§ DATA BELOW

↓↓↓

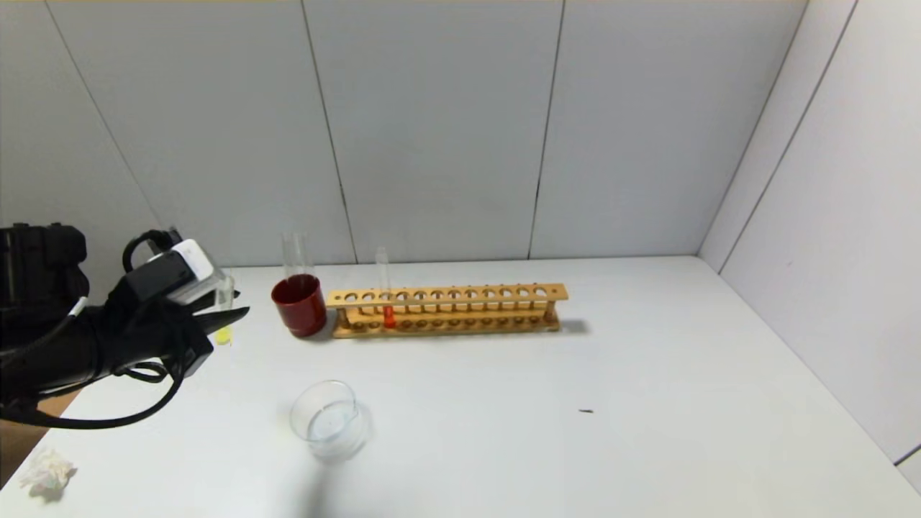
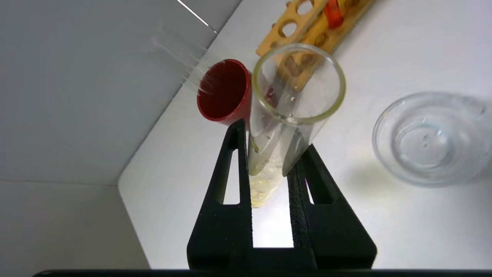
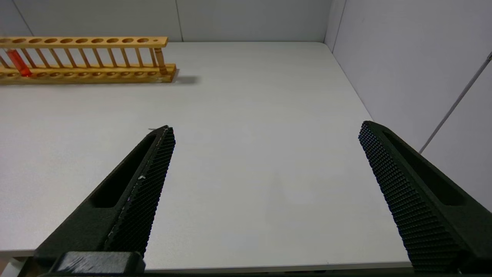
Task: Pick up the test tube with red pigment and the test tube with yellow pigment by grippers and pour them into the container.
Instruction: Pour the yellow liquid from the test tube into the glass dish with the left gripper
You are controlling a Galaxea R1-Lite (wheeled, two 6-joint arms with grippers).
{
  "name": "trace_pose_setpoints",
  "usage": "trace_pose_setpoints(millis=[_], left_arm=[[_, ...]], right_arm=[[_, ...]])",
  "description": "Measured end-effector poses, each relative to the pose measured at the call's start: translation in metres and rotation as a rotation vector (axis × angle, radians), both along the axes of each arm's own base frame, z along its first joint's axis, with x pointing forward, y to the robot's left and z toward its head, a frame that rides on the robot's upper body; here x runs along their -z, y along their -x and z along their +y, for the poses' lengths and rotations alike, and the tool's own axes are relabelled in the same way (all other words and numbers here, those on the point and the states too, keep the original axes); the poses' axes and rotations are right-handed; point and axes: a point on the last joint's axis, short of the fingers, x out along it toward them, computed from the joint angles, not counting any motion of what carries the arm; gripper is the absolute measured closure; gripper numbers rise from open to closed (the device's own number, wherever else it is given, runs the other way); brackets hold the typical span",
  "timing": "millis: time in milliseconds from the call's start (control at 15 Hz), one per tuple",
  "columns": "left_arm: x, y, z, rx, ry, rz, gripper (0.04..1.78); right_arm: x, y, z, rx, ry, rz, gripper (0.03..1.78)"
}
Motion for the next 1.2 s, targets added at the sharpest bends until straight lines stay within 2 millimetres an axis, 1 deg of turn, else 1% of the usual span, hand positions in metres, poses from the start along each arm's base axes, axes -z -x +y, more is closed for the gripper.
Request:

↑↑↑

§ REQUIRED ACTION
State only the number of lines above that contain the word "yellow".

§ SOLVED PROBLEM
2